*What is expected*
Run through the records and show each line that includes the string "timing".

-- Opening Marker --

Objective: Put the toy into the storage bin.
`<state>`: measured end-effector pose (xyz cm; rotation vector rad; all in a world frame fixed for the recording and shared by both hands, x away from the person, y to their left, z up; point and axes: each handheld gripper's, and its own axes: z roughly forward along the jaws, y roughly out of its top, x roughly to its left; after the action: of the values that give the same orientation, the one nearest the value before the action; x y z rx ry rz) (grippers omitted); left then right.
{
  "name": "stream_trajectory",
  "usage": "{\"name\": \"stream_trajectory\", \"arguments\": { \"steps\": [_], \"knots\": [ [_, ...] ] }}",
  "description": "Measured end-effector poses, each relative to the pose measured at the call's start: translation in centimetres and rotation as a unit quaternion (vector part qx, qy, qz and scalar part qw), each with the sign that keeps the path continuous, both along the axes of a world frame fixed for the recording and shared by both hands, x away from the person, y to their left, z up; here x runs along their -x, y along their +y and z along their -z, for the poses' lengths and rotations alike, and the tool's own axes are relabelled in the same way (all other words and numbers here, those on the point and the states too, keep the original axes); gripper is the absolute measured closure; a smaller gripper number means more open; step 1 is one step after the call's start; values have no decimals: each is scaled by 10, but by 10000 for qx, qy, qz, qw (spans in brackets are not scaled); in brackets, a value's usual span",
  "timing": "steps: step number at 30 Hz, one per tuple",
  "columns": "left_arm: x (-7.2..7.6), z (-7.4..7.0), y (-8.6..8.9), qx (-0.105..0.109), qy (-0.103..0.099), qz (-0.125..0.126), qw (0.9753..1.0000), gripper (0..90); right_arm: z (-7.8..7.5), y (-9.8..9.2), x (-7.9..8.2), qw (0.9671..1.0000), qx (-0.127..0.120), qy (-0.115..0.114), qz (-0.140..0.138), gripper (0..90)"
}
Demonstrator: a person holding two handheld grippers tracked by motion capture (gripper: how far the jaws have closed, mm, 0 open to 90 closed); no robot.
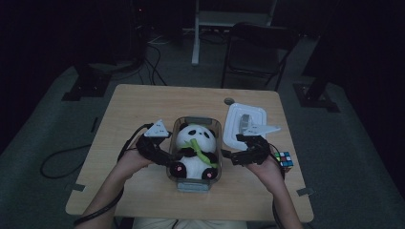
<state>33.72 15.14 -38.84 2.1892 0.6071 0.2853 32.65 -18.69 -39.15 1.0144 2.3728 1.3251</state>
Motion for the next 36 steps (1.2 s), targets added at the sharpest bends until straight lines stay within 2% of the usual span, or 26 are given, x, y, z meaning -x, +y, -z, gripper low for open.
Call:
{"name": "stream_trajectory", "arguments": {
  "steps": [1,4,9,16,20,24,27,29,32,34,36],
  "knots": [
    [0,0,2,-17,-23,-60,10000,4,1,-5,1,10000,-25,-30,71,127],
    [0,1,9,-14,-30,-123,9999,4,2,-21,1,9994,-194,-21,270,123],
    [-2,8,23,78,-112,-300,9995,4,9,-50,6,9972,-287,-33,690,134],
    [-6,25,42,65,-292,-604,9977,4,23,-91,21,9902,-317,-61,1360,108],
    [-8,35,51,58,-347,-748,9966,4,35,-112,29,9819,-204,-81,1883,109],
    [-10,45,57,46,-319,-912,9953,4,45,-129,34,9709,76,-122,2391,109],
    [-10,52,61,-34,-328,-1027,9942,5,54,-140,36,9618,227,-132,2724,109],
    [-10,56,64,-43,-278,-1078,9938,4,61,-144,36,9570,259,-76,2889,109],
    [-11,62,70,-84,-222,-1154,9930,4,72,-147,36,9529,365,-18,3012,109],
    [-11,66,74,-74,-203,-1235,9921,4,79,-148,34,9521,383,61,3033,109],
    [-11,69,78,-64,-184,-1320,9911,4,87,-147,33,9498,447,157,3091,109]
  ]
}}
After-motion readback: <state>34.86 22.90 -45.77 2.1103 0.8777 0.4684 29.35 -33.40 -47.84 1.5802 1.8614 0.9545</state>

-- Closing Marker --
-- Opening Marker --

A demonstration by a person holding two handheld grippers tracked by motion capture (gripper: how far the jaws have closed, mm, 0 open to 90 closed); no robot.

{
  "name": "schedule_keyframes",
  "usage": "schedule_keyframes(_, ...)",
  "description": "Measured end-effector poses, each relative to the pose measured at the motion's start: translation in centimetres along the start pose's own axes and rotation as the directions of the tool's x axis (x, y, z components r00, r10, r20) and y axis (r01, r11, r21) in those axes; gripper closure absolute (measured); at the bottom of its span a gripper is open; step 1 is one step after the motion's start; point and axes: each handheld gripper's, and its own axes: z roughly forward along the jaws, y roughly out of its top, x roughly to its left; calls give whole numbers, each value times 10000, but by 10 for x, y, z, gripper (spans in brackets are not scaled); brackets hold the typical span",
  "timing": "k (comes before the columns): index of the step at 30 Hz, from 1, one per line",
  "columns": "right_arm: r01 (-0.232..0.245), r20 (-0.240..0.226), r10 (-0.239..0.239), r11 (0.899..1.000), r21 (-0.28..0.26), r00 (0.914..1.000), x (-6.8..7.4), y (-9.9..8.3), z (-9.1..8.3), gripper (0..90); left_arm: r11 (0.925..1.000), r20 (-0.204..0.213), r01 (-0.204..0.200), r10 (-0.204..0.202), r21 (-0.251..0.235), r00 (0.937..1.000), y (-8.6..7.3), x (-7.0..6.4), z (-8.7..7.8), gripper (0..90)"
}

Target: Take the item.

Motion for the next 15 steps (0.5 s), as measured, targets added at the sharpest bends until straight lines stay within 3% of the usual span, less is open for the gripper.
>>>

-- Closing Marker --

*Task output*
  "timing": "steps: step number at 30 Hz, one per tuple",
  "timing": "k (comes before the columns): index of the step at 30 Hz, from 1, one per line",

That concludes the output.